Nous estimons toutefois que l’économie européenne bénéficiera malgré tout de l’instrument budgétaire, en partie du fait de la hausse des dépenses militaires (qui prendra malgré tout un certain temps) ainsi que de transferts et crédits d’impôt visant à amortir l’incidence de la hausse des coûts de l’énergie sur le revenu disponible. Ces mesures ne devraient compenser cependant que partiellement l’effet négatif pour la croissance de l’expiration automatique des mesures de soutien temporaire mises en œuvre durant la pandémie. En outre, une plus grande intégration budgétaire au sein de l’Union européenne, à des fins de défense et d’énergie renouvelable, semble maintenant probable. C’est un processus qui prendra du temps et n’aura des incidences économiques qu’au-delà de notre horizon cyclique.
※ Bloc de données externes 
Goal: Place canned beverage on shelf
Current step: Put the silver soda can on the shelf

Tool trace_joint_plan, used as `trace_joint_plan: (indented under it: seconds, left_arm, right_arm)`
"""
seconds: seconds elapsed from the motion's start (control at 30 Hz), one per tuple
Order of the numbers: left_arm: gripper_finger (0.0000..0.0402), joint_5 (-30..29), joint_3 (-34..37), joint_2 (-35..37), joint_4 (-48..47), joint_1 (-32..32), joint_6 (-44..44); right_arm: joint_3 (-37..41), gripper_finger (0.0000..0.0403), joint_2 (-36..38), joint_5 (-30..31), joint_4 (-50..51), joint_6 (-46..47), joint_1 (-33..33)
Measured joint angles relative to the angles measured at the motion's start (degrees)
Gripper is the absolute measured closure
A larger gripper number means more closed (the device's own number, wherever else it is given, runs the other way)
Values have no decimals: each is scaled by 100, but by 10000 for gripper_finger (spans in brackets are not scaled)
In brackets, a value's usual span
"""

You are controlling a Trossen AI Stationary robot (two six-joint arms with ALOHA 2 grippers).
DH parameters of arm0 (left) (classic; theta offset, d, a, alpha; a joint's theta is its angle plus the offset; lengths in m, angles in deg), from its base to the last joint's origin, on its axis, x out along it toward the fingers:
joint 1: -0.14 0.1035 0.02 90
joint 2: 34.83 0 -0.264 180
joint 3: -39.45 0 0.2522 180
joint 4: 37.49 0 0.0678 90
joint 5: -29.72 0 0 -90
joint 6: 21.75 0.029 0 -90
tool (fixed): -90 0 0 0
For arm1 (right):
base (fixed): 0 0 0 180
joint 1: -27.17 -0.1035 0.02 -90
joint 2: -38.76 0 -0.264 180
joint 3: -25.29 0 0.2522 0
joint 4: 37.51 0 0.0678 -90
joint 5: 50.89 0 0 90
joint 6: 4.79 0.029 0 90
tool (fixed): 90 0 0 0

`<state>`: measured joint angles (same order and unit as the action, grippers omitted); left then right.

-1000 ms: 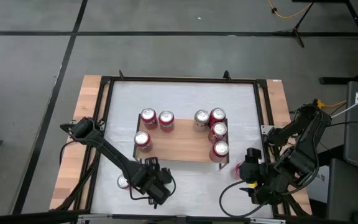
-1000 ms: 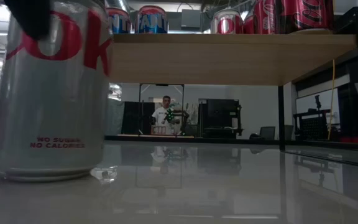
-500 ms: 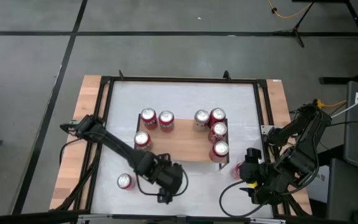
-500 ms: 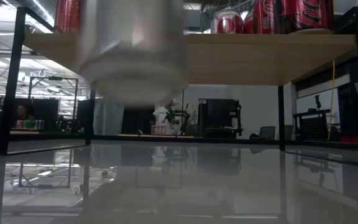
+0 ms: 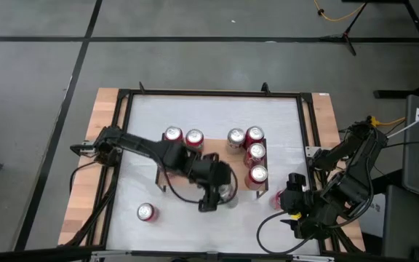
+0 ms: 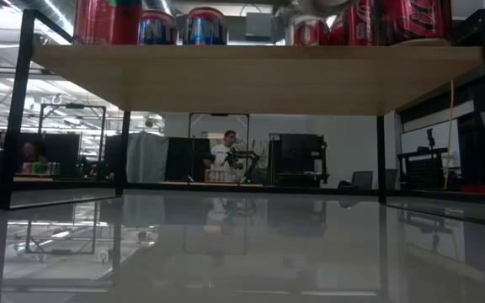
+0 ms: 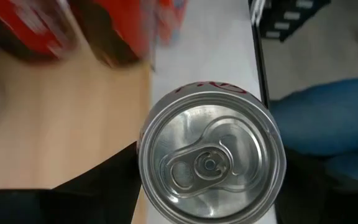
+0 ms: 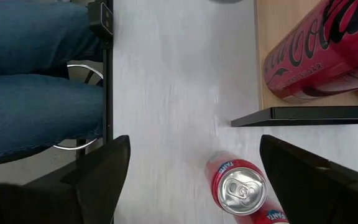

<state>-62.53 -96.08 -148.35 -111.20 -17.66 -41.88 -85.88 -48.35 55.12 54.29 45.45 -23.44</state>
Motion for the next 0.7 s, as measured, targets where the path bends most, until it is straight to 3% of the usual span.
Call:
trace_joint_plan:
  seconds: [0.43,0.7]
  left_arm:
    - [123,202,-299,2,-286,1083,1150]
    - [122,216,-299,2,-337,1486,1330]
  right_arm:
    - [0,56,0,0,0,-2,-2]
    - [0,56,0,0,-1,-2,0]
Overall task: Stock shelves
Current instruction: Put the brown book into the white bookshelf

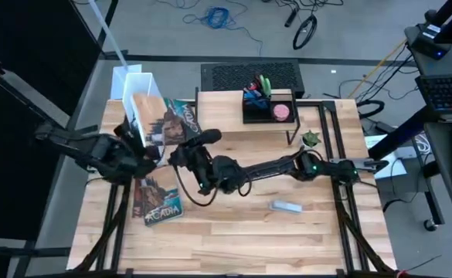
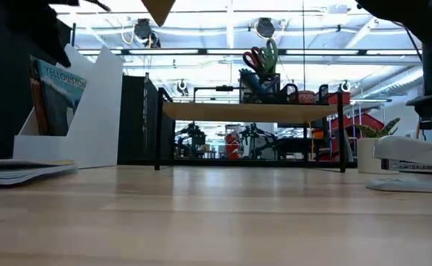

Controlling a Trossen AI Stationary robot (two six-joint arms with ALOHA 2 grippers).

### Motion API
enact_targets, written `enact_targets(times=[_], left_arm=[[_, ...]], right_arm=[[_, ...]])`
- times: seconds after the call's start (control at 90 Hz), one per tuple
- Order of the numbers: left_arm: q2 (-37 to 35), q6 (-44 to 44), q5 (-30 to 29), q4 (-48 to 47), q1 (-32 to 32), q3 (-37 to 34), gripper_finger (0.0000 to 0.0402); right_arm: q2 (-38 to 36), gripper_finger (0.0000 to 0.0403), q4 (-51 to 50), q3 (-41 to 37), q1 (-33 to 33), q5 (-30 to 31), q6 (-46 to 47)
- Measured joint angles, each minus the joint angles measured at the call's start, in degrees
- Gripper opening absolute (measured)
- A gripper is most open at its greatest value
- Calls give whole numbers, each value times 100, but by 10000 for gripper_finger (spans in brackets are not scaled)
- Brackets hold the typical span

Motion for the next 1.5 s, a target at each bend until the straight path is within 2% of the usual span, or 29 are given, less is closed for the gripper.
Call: enact_targets(times=[0.144, 0.378, 0.556, 0.611, 1.011, 1.189, 1.344, 1.5], left_arm=[[260, 706, 89, 94, 751, 0, 1], [340, 2412, 531, 1401, 1582, -345, 0], [341, 2622, 593, 1681, 2029, -881, 0], [357, 2831, 900, 1882, 2137, -894, 0], [682, 3699, 1434, 3470, 2454, -877, 0], [981, 4000, 1467, 4034, 2530, -875, 0], [1029, 3994, 1470, 4069, 2509, -869, 0], [683, 3678, 1557, 3507, 2259, -587, 0]], right_arm=[[0, 4, -422, 0, -103, 0, 18], [0, 4, -520, -2, -131, -3, -38], [0, 4, -540, -2, -126, -6, -88], [0, 4, -542, -2, -126, -17, -88], [0, 4, -535, -2, -43, -43, -90], [0, 4, -494, -2, 53, -47, -89], [4, 4, -277, -2, 98, -46, -151], [-43, 4, 169, -2, 127, -71, -284]])
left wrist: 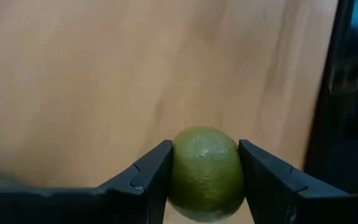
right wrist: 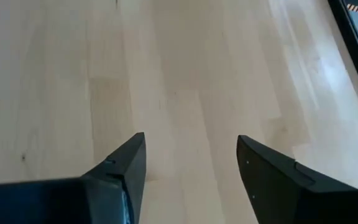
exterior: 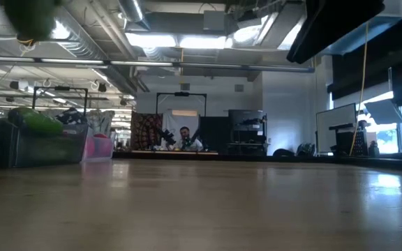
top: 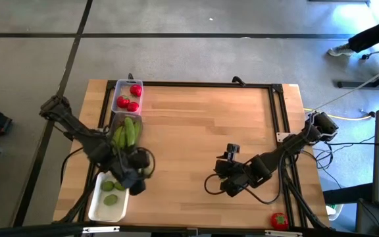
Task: Sort produce into baskets
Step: Put the lime into the white bin
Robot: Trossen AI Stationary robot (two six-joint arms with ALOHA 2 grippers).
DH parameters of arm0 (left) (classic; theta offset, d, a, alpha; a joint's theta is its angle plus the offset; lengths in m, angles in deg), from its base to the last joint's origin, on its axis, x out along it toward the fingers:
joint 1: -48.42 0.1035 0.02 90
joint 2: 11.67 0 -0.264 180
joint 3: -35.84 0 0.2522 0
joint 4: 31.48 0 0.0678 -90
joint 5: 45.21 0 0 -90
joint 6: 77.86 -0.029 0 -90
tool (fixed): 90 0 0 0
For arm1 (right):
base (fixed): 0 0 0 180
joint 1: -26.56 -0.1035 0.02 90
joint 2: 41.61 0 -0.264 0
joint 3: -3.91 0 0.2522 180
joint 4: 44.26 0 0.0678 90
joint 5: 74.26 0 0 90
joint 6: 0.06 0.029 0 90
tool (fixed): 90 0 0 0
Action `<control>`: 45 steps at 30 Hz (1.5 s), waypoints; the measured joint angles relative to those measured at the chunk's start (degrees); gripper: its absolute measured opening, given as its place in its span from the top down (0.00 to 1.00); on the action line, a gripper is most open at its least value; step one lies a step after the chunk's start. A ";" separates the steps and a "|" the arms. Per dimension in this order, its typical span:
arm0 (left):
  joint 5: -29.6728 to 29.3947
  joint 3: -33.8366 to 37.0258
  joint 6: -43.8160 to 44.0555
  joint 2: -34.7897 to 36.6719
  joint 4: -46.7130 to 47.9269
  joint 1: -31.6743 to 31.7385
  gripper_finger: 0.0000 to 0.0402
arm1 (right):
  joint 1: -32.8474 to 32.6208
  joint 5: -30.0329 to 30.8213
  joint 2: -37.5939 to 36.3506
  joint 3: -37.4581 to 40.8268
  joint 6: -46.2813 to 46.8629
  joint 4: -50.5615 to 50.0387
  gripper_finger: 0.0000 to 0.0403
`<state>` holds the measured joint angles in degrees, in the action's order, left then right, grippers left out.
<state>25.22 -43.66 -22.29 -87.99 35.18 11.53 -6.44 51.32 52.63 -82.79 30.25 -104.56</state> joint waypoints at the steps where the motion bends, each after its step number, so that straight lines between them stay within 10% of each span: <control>1: 1.42 0.00 1.90 0.00 1.28 -1.14 0.59 | 0.00 0.02 0.00 0.09 -0.01 0.10 0.48; 16: 13.19 10.05 27.49 -0.24 1.45 -17.45 0.59 | 0.00 0.69 0.00 0.16 -0.09 0.08 0.48; 34: 13.48 22.03 35.42 -0.24 -7.41 -21.25 0.58 | 0.00 1.85 0.00 0.19 -0.13 0.04 0.48; 45: 15.44 22.28 35.14 -0.22 -7.09 -20.30 0.35 | 0.00 1.94 0.02 0.19 -0.13 -0.01 0.48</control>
<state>40.66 -21.37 12.84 -88.21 28.09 -8.77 -6.44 53.26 52.65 -82.61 30.11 -104.57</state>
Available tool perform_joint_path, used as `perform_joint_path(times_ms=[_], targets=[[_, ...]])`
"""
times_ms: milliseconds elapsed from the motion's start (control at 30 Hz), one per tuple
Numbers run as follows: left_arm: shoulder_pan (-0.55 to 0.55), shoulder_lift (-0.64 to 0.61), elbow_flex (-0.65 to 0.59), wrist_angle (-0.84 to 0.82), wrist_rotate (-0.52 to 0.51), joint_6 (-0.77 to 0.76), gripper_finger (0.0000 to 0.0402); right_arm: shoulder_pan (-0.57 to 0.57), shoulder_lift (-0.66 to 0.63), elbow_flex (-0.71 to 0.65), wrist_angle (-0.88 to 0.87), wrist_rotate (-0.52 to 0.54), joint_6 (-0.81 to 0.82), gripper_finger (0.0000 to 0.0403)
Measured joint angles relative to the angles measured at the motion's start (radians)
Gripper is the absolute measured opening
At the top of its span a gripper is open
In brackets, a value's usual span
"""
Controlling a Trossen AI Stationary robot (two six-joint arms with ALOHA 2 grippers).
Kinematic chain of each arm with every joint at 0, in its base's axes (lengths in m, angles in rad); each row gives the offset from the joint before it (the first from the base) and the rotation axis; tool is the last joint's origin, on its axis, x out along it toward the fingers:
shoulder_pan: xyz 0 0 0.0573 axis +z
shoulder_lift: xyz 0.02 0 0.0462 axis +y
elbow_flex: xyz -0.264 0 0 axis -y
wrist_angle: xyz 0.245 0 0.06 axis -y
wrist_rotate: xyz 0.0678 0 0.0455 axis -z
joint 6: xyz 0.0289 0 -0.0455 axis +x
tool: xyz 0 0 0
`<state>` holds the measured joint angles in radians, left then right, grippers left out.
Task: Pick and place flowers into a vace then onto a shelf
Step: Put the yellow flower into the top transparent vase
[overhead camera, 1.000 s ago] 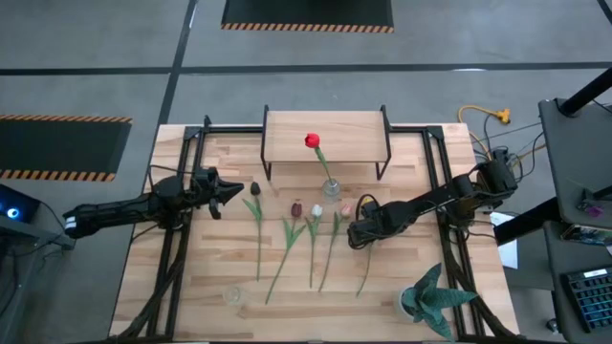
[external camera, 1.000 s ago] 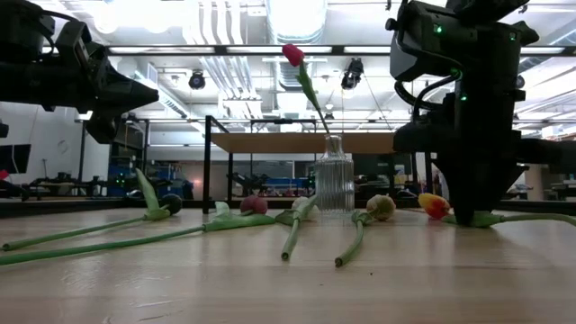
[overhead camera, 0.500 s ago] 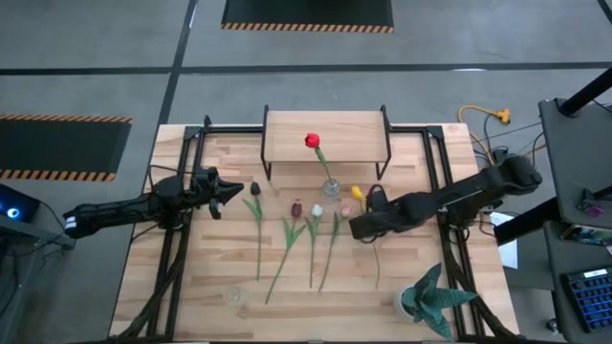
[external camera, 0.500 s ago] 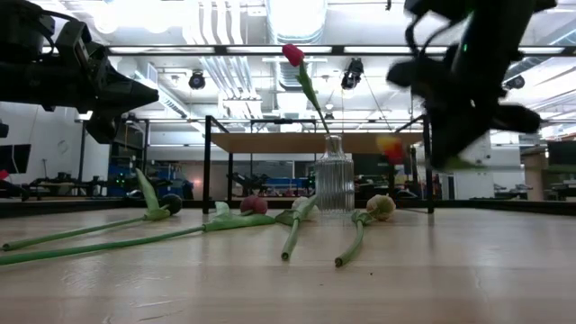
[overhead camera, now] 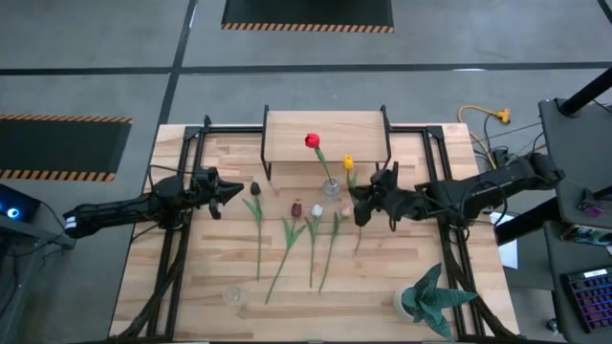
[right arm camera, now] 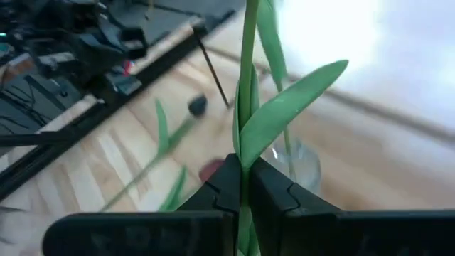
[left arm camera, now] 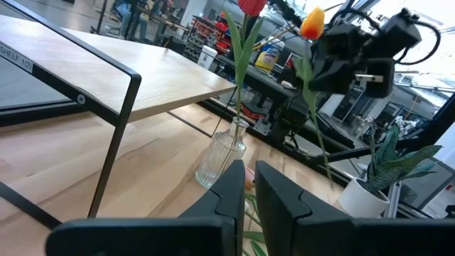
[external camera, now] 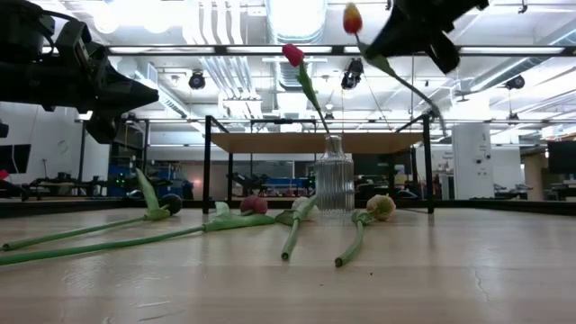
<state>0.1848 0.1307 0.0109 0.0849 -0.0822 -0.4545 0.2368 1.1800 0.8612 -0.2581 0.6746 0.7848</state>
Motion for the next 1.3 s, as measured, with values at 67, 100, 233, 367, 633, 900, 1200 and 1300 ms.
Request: perform_joint_path(times_ms=[67, 100, 233, 367, 633, 900, 1200, 1300], targets=[[0.000, 0.000, 0.000, 0.000, 0.000, 0.000, 0.0017, -0.006, -0.002, 0.000, 0.045, 0.018, -0.094, 0.0012], [0.000, 0.000, 0.000, 0.000, 0.000, 0.000, 0.0017, -0.011, -0.002, 0.000, 0.075, 0.026, -0.141, 0.0012], [0.000, 0.000, 0.000, 0.000, 0.000, 0.000, 0.0017, -0.036, 0.002, 0.000, 0.211, 0.036, -0.343, 0.0012], [0.000, 0.000, 0.000, 0.000, 0.000, 0.000, 0.0017, -0.072, 0.010, 0.000, 0.385, 0.036, -0.586, 0.0012], [0.000, 0.000, 0.000, 0.000, 0.000, 0.000, 0.0017, -0.170, 0.017, 0.001, 0.636, 0.036, -0.865, 0.0012], [0.000, 0.000, 0.000, 0.000, 0.000, 0.000, 0.0017, -0.237, 0.017, 0.001, 0.692, -0.025, -0.875, 0.0012], [0.000, 0.000, 0.000, 0.000, 0.000, 0.000, 0.0017, -0.272, 0.078, 0.001, 0.735, -0.129, -0.912, 0.0012], [0.000, 0.000, 0.000, 0.000, 0.000, 0.000, 0.0017, -0.273, 0.110, 0.001, 0.765, -0.134, -0.923, 0.0012]])
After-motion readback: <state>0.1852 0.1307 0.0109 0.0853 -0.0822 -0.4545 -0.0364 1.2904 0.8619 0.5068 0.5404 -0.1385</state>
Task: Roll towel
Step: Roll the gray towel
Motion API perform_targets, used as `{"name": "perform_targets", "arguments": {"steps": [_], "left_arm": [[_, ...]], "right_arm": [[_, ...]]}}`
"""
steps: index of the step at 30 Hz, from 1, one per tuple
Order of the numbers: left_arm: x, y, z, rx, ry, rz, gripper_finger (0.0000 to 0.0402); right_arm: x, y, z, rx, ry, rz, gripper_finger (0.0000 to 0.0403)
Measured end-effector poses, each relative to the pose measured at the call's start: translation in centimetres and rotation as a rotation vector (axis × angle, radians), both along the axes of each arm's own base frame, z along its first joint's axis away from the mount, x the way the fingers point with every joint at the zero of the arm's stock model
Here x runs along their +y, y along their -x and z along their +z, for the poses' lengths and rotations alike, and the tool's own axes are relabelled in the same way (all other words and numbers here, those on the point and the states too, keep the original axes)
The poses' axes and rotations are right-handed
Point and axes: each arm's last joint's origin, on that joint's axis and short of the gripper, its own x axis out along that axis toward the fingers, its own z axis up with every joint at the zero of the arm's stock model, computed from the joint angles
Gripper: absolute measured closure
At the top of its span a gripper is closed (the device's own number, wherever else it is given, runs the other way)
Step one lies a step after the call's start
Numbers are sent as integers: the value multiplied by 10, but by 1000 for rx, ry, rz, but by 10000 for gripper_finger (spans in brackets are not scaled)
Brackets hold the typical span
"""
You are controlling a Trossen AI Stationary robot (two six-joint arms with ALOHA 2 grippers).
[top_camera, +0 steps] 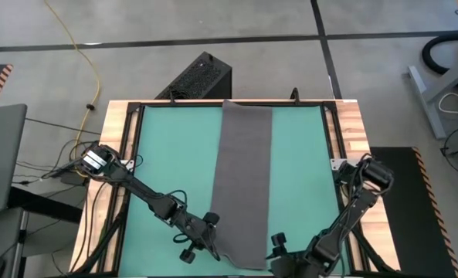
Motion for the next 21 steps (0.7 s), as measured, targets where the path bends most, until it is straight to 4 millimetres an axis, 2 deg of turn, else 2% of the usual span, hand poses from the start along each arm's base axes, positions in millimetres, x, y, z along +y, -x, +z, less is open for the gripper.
{"name": "perform_targets", "arguments": {"steps": [2, 7, 9, 14, 21], "left_arm": [[0, 0, 0, 1, 0, 0, 401], [0, 0, 0, 3, -3, -2, 401], [0, 0, 0, 3, -4, -2, 401], [0, 1, 0, 9, 3, -14, 401], [0, 0, 0, 6, 4, -13, 401]], "right_arm": [[5, 1, -5, -31, 9, -16, 195], [15, 1, -40, -18, 76, -14, 197], [17, 2, -49, -2, 100, -12, 201], [22, -1, -52, -34, 110, -30, 215], [24, -5, -68, -50, 140, -35, 234]]}}
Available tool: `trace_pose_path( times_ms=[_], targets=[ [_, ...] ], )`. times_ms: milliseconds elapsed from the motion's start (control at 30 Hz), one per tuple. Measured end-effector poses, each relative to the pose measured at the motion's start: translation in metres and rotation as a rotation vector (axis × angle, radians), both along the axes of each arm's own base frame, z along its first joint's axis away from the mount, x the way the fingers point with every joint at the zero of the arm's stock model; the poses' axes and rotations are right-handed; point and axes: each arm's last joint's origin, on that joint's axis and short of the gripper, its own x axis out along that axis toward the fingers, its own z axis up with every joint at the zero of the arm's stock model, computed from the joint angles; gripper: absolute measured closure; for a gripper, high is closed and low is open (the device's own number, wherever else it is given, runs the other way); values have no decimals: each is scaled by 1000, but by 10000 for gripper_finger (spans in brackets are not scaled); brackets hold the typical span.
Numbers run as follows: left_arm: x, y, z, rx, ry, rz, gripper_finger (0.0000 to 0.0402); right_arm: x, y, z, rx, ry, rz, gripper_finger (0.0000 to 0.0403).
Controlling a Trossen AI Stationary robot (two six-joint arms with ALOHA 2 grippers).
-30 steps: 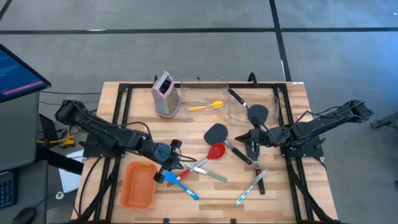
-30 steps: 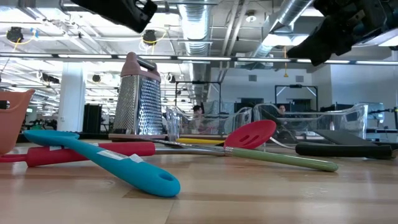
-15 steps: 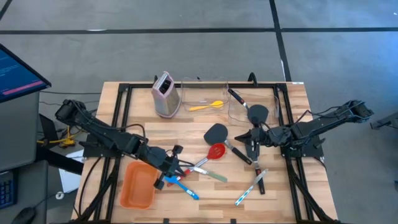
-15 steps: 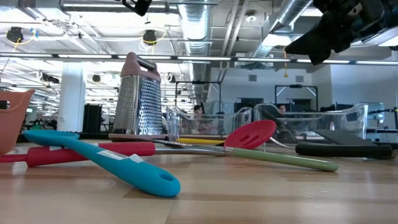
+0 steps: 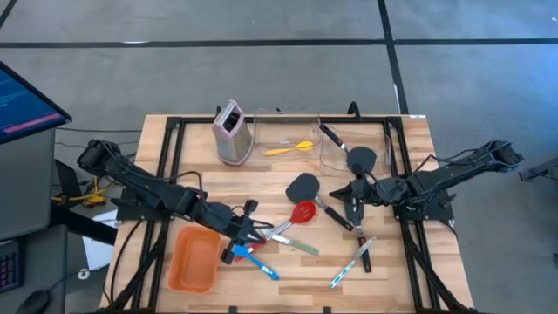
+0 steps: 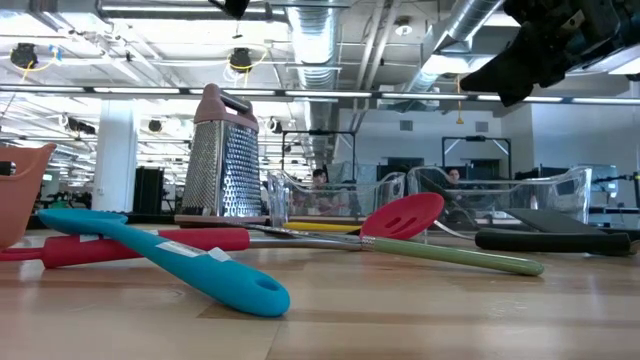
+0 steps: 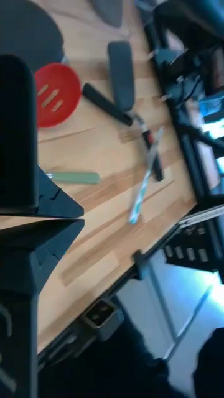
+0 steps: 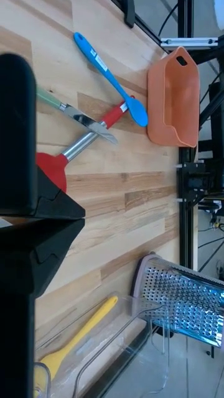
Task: Pick & Place Kitchen Items
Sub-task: Put the blue serving spoon into the left transparent bin
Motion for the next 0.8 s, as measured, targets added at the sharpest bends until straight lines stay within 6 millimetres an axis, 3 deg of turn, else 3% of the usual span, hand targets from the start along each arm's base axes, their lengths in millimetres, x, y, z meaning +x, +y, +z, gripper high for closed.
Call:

Aux États-Unis, tout soutien budgétaire supplémentaire restera probablement minime dans le meilleur des cas, compte tenu de la quasi-impasse politique au Congrès et même au cours des prochaines années si l’on suppose une majorité des républicains à la Chambre des représentants, et potentiellement au Sénat, à l’issue des élections de mi-mandat en novembre prochain. Cette configuration plutôt négative pour la croissance cyclique servira en revanche à juguler les pressions inflationnistes, lesquelles ayant effectivement des causes monétaires, mais également budgétaires, comme nous l’a montré la période de pandémie.